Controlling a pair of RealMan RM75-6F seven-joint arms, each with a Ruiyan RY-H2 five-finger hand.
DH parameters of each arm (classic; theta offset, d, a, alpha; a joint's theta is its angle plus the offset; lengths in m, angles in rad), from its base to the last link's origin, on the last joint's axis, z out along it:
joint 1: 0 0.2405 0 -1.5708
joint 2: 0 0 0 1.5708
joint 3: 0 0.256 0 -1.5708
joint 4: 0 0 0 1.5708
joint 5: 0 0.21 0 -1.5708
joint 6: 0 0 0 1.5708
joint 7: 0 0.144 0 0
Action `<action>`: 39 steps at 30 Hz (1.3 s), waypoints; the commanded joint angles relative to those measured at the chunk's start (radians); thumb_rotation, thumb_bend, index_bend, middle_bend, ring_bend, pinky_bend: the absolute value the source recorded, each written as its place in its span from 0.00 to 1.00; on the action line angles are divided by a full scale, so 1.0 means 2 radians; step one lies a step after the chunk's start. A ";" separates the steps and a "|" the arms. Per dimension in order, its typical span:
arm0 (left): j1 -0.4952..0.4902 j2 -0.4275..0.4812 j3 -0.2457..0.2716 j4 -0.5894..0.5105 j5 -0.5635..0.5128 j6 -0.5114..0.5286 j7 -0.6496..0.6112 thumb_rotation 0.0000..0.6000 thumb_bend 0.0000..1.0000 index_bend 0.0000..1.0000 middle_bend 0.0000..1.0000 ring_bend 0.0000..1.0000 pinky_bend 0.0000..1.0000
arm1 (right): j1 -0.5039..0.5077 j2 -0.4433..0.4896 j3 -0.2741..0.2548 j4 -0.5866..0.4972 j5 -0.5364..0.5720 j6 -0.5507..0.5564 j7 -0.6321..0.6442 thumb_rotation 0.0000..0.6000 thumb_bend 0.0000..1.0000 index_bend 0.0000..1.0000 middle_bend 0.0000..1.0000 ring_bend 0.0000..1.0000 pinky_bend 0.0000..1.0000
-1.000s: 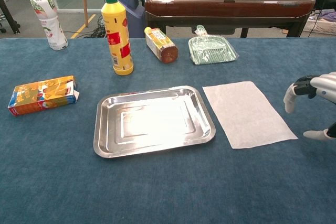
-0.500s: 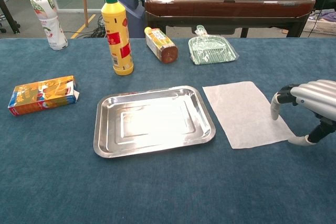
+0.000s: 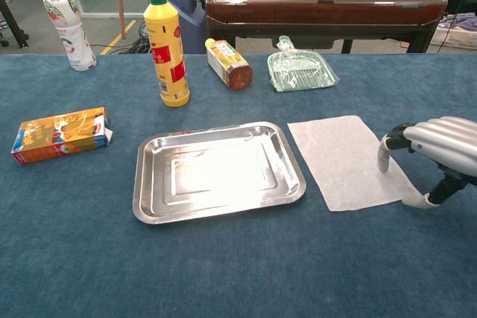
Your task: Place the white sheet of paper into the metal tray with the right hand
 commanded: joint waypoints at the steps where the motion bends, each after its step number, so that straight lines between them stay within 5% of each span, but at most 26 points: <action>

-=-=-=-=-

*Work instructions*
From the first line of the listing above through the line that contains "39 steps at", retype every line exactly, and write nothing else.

*Written answer*
Controlling a pair of RealMan RM75-6F seven-joint arms, each with a Ruiyan RY-H2 five-finger hand.
DH parameters of each arm (classic; theta offset, d, a, alpha; a joint's theta is its angle plus the offset; lengths in m, angles in rad), from its base to the last link's origin, on the last joint's axis, z out along it:
joint 1: 0 0.2405 0 -1.5708
joint 2: 0 0 0 1.5708
joint 3: 0 0.256 0 -1.5708
joint 4: 0 0 0 1.5708
joint 5: 0 0.21 0 -1.5708
joint 6: 0 0 0 1.5708
joint 7: 0 0.144 0 0
Action `<action>`: 39 steps at 30 Hz (1.3 s), waypoints; the commanded joint angles relative to those measured at the chunk's start (radians); thumb_rotation, thumb_bend, index_bend, middle_bend, ring_bend, pinky_bend: the absolute value the source recorded, each written as its place in its span from 0.00 to 1.00; on the action line angles are divided by a full scale, so 1.0 means 2 radians; step one lies a step after the chunk's start. A ";" separates the steps and a "|" the arms. Per dimension in order, its typical span:

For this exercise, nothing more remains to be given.